§ Exercise input
::::

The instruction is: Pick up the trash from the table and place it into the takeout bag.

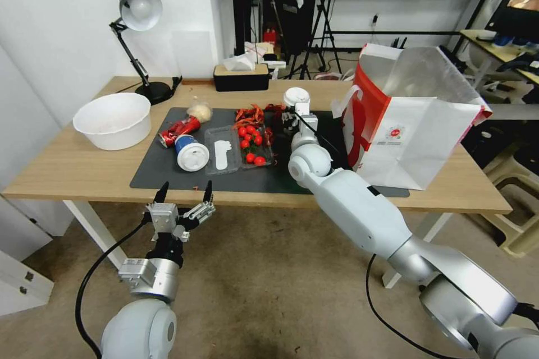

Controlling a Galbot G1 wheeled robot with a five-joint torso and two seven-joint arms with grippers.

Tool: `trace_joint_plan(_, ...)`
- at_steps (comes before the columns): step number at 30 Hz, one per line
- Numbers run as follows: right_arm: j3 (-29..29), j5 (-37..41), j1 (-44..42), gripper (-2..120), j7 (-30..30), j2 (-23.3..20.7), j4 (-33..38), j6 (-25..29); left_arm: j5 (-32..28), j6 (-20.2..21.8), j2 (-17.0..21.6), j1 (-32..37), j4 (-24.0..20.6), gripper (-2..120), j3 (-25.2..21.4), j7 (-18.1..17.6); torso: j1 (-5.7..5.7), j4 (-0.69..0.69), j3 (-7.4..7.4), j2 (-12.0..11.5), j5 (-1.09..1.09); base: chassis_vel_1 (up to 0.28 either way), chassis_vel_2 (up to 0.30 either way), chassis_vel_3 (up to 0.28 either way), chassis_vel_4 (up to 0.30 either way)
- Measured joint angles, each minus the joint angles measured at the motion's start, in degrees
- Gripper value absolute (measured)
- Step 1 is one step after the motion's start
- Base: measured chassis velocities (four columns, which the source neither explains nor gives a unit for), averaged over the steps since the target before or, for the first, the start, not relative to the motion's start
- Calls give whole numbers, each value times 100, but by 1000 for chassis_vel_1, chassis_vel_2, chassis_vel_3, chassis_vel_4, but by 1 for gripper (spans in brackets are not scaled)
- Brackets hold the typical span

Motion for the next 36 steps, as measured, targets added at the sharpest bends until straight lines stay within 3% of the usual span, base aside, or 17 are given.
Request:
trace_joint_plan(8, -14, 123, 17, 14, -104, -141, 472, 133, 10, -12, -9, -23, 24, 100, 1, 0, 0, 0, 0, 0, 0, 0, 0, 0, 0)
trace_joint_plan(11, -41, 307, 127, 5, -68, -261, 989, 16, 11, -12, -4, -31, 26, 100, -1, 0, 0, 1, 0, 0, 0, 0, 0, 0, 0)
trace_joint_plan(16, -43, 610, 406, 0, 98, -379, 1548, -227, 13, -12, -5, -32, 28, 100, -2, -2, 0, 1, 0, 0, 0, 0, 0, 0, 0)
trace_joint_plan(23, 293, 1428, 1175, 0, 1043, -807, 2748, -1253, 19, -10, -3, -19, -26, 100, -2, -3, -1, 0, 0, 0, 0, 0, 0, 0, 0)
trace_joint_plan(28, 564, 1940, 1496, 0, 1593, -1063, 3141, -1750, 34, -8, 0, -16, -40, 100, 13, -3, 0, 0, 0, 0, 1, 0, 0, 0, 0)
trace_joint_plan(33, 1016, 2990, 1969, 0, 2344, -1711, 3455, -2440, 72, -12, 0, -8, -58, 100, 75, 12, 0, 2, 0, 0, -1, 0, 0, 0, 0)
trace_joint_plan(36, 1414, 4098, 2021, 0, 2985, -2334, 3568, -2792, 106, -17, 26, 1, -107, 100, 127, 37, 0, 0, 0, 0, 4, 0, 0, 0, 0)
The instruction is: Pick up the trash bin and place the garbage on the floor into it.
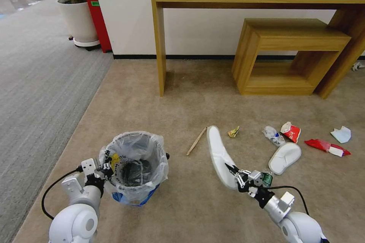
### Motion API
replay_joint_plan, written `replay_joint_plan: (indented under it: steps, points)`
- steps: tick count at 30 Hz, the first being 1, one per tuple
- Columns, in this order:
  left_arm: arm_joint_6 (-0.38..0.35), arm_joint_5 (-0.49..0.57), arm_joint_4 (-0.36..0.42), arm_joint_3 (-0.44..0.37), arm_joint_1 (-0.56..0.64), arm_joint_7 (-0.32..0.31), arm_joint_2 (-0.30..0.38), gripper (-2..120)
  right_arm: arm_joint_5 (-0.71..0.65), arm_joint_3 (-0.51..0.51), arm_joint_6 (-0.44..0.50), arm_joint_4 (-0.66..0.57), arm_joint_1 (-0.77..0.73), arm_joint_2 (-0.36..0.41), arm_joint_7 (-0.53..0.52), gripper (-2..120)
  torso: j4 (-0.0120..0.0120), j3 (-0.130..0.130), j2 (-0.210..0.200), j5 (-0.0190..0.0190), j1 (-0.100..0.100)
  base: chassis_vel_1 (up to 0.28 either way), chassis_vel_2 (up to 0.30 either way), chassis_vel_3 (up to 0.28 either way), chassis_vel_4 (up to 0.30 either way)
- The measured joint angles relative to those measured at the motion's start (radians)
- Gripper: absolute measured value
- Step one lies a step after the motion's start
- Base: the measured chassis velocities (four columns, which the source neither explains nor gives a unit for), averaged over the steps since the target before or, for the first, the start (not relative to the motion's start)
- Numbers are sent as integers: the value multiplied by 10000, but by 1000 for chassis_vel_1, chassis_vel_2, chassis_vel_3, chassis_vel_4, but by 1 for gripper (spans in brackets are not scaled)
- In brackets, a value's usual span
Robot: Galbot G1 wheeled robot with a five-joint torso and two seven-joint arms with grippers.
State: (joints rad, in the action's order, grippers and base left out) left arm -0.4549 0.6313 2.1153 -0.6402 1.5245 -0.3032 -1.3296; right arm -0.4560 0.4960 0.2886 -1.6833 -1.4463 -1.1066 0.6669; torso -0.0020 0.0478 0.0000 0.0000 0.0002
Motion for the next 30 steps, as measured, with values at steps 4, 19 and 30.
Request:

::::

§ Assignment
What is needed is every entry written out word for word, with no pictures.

§ The completed task
The instruction is: Pick up the trash from the table and place it into the takeout bag.


Controlling a Galbot G1 wheeled robot with a five-joint torso and two seven-joint arms with grippers.

Tool: `trace_joint_plan(_, ...)`
- at_steps (comes before the columns): step number at 30 Hz, one per line
- Numbers run as follows: right_arm: j3 (-29..29), j5 (-37..41), j1 (-44..42), gripper (-2..120), j7 (-30..30), j2 (-23.3..20.7), j4 (-33..38), j6 (-25..29); left_arm: j5 (-32..28), j6 (-20.2..21.8), j2 (-17.0..21.6), j1 (-32..37), j4 (-24.0..20.6), gripper (-2..120), j3 (-25.2..21.4), j7 (-18.1..17.6); torso: j1 (-5.7..5.7), j4 (-0.69..0.69), j3 (-7.4..7.4), j2 (-12.0..11.5), j5 (-1.09..1.09); base: chassis_vel_1 (up to 0.28 either way), chassis_vel_2 (up to 0.30 either way), chassis_vel_3 (up to 0.28 either way), chassis_vel_4 (up to 0.30 either way)
- Measured joint angles, each minus the joint angles measured at the motion's start, in degrees
- Gripper value absolute (measured)
- Step 1 is one step after the motion's start
- Base: measured chassis velocities (four columns, which the source neither explains nor gives a unit for), averaged over the steps since the target before or, for the first, the start, not relative to the motion's start
- Calls give whole numbers, each value times 100, but by 1000 for chassis_vel_1, chassis_vel_2, chassis_vel_3, chassis_vel_4, but by 1 for gripper (spans in brackets are not scaled)
- Brackets hold the typical span

Motion for the next 36 steps, as measured, targets added at the sharpest bends until straight lines stay within 3% of the usual span, base aside, or 17 are given.
Request:
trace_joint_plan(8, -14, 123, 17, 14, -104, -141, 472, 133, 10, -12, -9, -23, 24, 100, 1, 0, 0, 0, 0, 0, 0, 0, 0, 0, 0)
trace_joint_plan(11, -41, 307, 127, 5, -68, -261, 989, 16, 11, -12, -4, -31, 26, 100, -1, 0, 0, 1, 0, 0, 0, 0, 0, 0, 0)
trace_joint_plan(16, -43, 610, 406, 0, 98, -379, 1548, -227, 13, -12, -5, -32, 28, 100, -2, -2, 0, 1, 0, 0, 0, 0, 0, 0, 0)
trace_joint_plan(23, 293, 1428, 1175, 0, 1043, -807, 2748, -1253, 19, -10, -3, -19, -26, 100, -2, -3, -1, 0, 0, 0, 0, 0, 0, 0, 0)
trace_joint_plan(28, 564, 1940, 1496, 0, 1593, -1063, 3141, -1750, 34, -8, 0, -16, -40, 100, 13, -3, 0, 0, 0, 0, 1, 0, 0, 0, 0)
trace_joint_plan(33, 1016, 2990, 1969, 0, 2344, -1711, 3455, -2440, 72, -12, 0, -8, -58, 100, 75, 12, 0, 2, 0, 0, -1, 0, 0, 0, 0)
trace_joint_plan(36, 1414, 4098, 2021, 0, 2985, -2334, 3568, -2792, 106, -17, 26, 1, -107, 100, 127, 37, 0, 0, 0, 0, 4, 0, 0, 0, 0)
The instruction is: Pick up the trash bin and place the garbage on the floor into it.
### Motion API
replay_joint_plan, written `replay_joint_plan: (indented under it: steps, points)`
- steps: tick count at 30 Hz, the first being 1, one per tuple
- Columns, in this order:
  left_arm: arm_joint_6 (-0.38..0.35), arm_joint_5 (-0.49..0.57), arm_joint_4 (-0.36..0.42), arm_joint_3 (-0.44..0.37), arm_joint_1 (-0.56..0.64), arm_joint_7 (-0.32..0.31), arm_joint_2 (-0.30..0.38), gripper (-2..120)
  right_arm: arm_joint_5 (-0.71..0.65), arm_joint_3 (-0.51..0.51), arm_joint_6 (-0.44..0.50), arm_joint_4 (-0.66..0.57), arm_joint_1 (-0.77..0.73), arm_joint_2 (-0.36..0.41), arm_joint_7 (-0.53..0.52), gripper (-2..120)
  torso: j4 (-0.0120..0.0120), j3 (-0.130..0.130), j2 (-0.210..0.200), j5 (-0.0190..0.0190), j1 (-0.100..0.100)
  base: chassis_vel_1 (up to 0.28 either way), chassis_vel_2 (up to 0.30 either way), chassis_vel_3 (up to 0.28 either way), chassis_vel_4 (up to 0.30 either way)
- The measured joint angles relative to those measured at the motion's start (radians)
- Gripper: absolute measured value
- Step one lies a step after the motion's start
- Base: the measured chassis velocities (four columns, which the source neither explains nor gives a unit for), averaged over the steps since the target before or, for the first, the start (not relative to the motion's start)
- Numbers are sent as integers: the value multiplied by 10000, but by 1000 for chassis_vel_1, chassis_vel_2, chassis_vel_3, chassis_vel_4, but by 1 for gripper (spans in brackets are not scaled)
- In brackets, a value's usual span
Robot: Galbot G1 wheeled robot with a five-joint torso and two seven-joint arms with grippers.
State: (joints rad, in the action's order, grippers and base left out) left arm -0.4549 0.6313 2.1153 -0.6402 1.5245 -0.3032 -1.3296; right arm -0.4560 0.4960 0.2886 -1.6833 -1.4463 -1.1066 0.6669; torso -0.0020 0.0478 0.0000 0.0000 0.0002
Motion for the next 30 steps, as measured, with values at steps 4, 19 and 30.
Request:

The answer given is complete.